◆ **TRY IT**
When you retype the data, keep every word exactly and include none of the pictures.

Start of Block

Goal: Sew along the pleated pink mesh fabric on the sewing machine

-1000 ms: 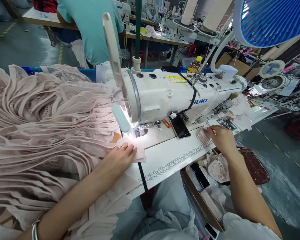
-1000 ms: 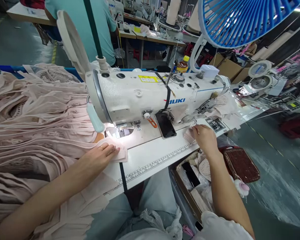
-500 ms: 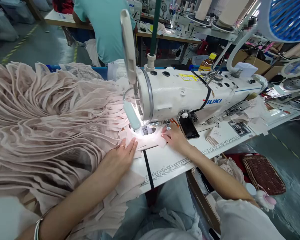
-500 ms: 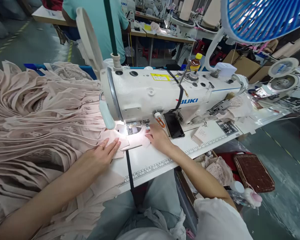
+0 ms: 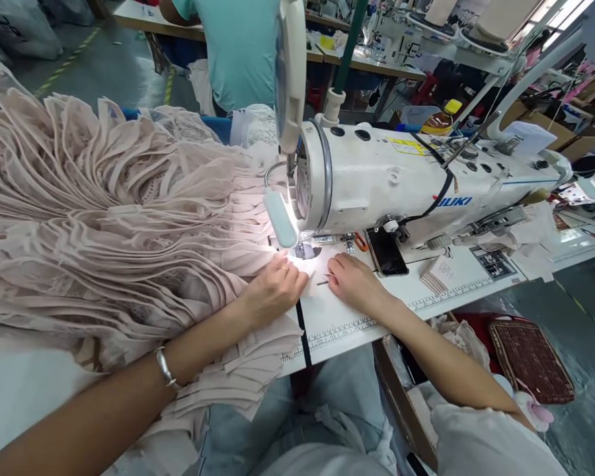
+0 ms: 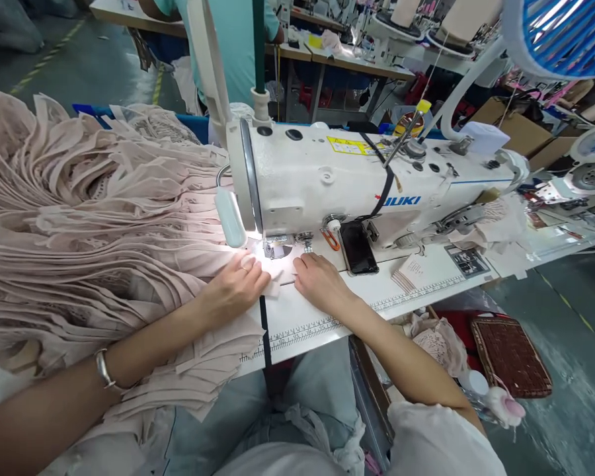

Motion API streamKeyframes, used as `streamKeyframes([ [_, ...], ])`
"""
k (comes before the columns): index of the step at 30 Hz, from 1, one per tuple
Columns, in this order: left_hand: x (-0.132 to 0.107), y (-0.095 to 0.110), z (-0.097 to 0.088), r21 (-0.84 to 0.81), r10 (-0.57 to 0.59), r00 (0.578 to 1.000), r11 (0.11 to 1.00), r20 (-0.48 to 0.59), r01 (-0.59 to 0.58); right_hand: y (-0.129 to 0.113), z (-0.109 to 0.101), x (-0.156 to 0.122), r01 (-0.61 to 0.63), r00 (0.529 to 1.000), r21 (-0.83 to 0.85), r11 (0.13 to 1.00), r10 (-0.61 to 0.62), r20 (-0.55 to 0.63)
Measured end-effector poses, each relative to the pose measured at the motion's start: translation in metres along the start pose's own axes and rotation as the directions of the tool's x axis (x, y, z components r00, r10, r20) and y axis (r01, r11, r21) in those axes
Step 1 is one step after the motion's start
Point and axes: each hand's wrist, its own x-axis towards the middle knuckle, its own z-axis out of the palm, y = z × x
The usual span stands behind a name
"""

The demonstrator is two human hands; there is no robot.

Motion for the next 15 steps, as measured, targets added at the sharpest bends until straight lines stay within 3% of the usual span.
streamKeyframes([
  [3,0.003,0.018,0.001,0.084,0.037,0.997,0.996,-0.075,-0.031,0.000,0.005,0.007,-0.021,1.000,0.010,1.000,0.021,-0.005],
  [7,0.003,0.028,-0.001,0.171,-0.103,0.993,0.979,-0.060,0.112,-0.003,0.010,0.019,-0.044,0.997,0.136,0.990,0.052,-0.055],
  [12,0.004,0.018,0.000,0.049,-0.135,0.988,0.990,0.075,0.132,-0.007,0.016,0.035,-0.123,0.983,0.407,0.905,0.166,-0.072],
  [15,0.003,0.010,0.006,-0.074,-0.271,0.957,0.957,0.103,0.279,-0.009,0.017,0.039,-0.169,0.974,0.557,0.813,0.224,-0.032],
])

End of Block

◆ **FINAL ANSWER**
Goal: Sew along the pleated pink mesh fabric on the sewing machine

-1000 ms: 
-1000 ms: 
-500 ms: 
-500 ms: 
+0 ms: 
+0 ms: 

Motion API streamKeyframes, used as `streamKeyframes([ [_, ...], ])`
"""
k (comes before the columns): index of the step at 30 Hz, from 1, one per tuple
Columns, in this order: left_hand: x (-0.132 to 0.107), y (-0.095 to 0.110), z (-0.097 to 0.088), r21 (-0.84 to 0.81), r10 (-0.57 to 0.59), r00 (0.578 to 1.000), r11 (0.11 to 1.00), r20 (-0.48 to 0.59), r01 (-0.59 to 0.58); right_hand: y (-0.129 to 0.113), z (-0.109 to 0.101), x (-0.156 to 0.122), r01 (-0.61 to 0.63), r00 (0.529 to 1.000), r21 (-0.83 to 0.85), r11 (0.13 to 1.00), r10 (-0.61 to 0.62), r20 (-0.55 to 0.63)
Measured end-effector poses, each relative to the pose measured at the motion's start: translation in metres along the start pose's own axes and rotation as the directions of the tool's x axis (x, y, z components r00, r10, r20) and y axis (r01, r11, r21) in those axes
Step 1 is one step after the motion's start
Point and axes: each hand's wrist, its own x-axis towards the middle knuckle, its own z-axis out of the palm, y = z × x
The usual span stands behind a name
"""

The demonstrator is two human hands; there is no robot.

Motion for the next 15 steps, as measured, targets added at the sharpest bends until straight lines stay within 3% of the usual span.
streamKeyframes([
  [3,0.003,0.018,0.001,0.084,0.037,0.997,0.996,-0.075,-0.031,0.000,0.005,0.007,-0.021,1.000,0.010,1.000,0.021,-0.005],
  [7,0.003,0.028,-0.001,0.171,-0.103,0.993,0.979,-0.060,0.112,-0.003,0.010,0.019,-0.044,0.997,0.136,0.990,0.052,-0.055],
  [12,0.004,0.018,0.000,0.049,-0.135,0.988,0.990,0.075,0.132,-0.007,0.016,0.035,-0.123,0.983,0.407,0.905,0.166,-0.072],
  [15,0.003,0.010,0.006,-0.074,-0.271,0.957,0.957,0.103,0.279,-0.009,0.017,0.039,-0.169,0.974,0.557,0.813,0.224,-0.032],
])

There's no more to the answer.